Clinical Trials with Glutathione, Whey Protein


Clinical Trials in HIV-AIDS

Whey proteins as a food supplement in HIV-seropositive individuals. Bounous G, Baruchel S, Falutz J, Gold P. Department of Surgery, Montreal General Hospital, Quebec. [Clin Invest Med 1993 Jun;16(3):204-9] On the basis of numerous animal experiments, a pilot study was undertaken to evaluate the effect of undenatured, biologically active, dietary whey protein in 3 HIV-seropositive individuals over a period of 3 months. Whey protein concentrate was prepared so that the most thermosensitive proteins, such as serum albumin which contains 6 glutamylcysteine groups, would be in undenatured form. Whey protein powder dissolved in a drink of the patient's choice was drunk cold in quantities that were increased progressively from 8.4 to 39.2 g per day. Patients took whey proteins without adverse side effects. In the 3 patients whose body weight had been stable in the preceding 2 months, weight gain increased progressively between 2 and 7 kg, with 2 of the patients reaching ideal body weight. Serum proteins, including albumin, remained unchanged and within normal range, indicating that protein replenishment per se was not likely the cause of increased body weight. The glutathione content of the blood mononuclear cells was, as expected, below normal values in all patients at the beginning of the study. Over the 3-month period, glutathione levels increased in all 3 cases. In conclusion, these preliminary data indicate that, in patients who maintain an adequate total caloric intake, the addition of "bioactive" whey protein concentrate as a significant portion of total protein intake increases body weight and shows elevation of glutathione (GSH) content of mononuclear cells toward normal levels. This pilot study will serve as a basis for a much larger clinical trial.
Publication Types: Clinical Trial

Join a clinical study: (Canadian HIV Trials Network) CTN79: Multicentre, Double-blind, randomized control study of whey protein concentrate (this product) vs. Casein in patients with AIDS and wasting syndrome One study of this all-natural product concluded that this "whey protein concentrate" a derivative of cows milk, is completely safe for people who have been diagnosed as lactose-intolerant. This analysis has lead to the funding of phase 3, clinical trial on adult AIDS patients with wasting syndrome. About the study: Treating AIDS-related wasting syndrome with a whey protein concentrate (WPC) may combat the negative effect of oxidative stress, improve T-cell function and T-cell survival, as well as aid in the control of HIV replication. The study's primary objectives are to determine the effect of WPC on nutrition in patients with AIDS-related wasting syndrome, and to determine the glutathione-changing activity of WPC in people with AIDS-related wasting syndrome. After a one-month screening period, each volunteer will be randomized to Diet Regimen A (WPC) or Diet Regimen B (casein - another milk product used as a control). Treatment will continue for six months. Researchers will monitor weight gain to judge the efficacy of the treatment.

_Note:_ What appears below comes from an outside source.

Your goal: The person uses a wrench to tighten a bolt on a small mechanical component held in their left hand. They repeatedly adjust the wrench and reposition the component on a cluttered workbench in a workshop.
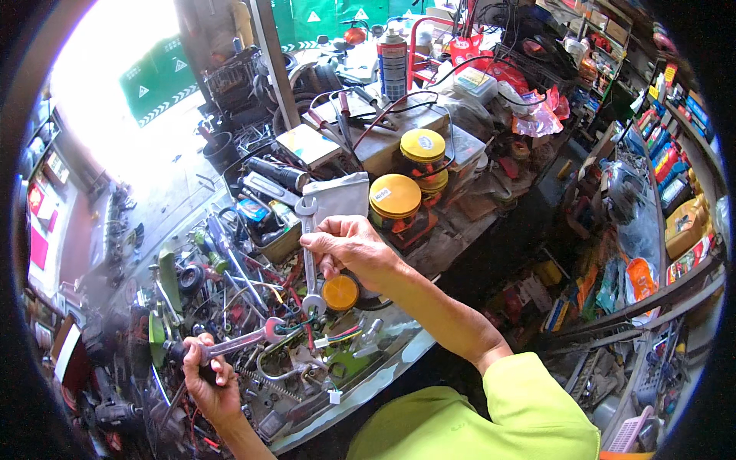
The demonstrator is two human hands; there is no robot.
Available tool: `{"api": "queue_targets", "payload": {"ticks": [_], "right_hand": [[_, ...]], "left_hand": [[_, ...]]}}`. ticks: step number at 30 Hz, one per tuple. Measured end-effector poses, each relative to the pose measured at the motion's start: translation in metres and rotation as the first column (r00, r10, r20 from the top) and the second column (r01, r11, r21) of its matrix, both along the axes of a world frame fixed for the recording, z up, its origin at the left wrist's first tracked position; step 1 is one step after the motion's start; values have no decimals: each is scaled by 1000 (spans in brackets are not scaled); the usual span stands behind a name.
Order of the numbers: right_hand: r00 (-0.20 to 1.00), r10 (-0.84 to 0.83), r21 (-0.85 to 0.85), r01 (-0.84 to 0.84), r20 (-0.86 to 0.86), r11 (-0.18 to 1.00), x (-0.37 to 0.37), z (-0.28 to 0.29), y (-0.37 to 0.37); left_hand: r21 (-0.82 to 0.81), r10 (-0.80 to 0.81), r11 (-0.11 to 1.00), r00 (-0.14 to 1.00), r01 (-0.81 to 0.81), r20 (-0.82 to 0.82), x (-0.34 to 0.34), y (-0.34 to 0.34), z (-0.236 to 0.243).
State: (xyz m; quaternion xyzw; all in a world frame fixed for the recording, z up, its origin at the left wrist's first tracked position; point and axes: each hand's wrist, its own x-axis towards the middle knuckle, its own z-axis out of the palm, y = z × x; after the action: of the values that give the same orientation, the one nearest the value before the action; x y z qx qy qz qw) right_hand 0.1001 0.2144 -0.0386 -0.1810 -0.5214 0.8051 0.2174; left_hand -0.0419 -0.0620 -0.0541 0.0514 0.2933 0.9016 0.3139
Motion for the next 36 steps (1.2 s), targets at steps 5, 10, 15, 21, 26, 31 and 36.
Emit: {"api": "queue_targets", "payload": {"ticks": [5,10,15,21,26,31,36], "right_hand": [[998,55,-106,-58,-25,993,0,-1,-2],[998,57,-169,-63,-39,984,-1,-10,1],[998,54,-252,-57,-20,966,-5,-18,2],[996,27,124,-16,-84,992,-3,7,-9],[968,-224,981,146,-115,128,-22,18,-6],[958,-263,967,-170,116,-191,-30,53,-6],[953,-150,941,-289,265,-176,-37,39,-2]], "left_hand": [[-87,17,996,999,-20,-31,6,5,5],[-159,2,987,996,-16,-93,7,8,5],[-165,7,986,997,-19,-71,7,8,1],[-181,-21,983,991,-3,-131,5,5,0],[-244,-80,969,980,34,-183,12,9,9],[-256,-100,965,979,52,-180,17,10,8],[-262,-180,958,953,114,-244,18,11,7]]}}
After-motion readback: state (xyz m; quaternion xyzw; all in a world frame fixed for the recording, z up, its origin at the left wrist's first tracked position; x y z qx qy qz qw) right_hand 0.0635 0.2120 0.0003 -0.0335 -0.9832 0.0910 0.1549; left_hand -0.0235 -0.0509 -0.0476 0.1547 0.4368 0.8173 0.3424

CTN (Canadian HIV Trials Network) Trial Results - Whey protein supplementation CTN043: Whey Protein Supplementation in HIV-Infected Children: A Pilot Study
Objective: This study assessed the value of whey protein, a milk supplement, to prevent severe weight loss in children with AIDS. Study Design: This was an open label, pilot study (both investigators and volunteers knew which treatment was being given), with only one study group. Participants received daily oral supplementation of whey protein, given as a powder at a starting dose based on 20% of the total daily protein requirement, and increased by increments of five percent every month during four months to reach 35% of the total protein intake at the end of the six-month study. Study Population: Fourteen children were enrolled in four centres. Essential requirements for study entry included wasting syndrome (severe weight loss) within the six months preceding entry into the study. Of 14 participants enrolled, 11 were evaluated. The age of the participants ranged from eight months to 15 years. Results: None of the children experienced any toxicity (side effects) such as diarrhea, vomiting or milk intolerance. All of them gained weight, between 3.2% and 18% from their starting weight. Eight demonstrated improvements in growth parameters, such as in tricep skinfolds, with mid-arm muscle circumference increasing from +1.2% to +25% independently of energy intake. No changes were found in CD4 cell count, but two children experienced a significant increase in CD8 cell count. Conclusions: Whey protein is very well-tolerated in children with AIDS, and it was shown to improve nutrition and growth in a subgroup of patients.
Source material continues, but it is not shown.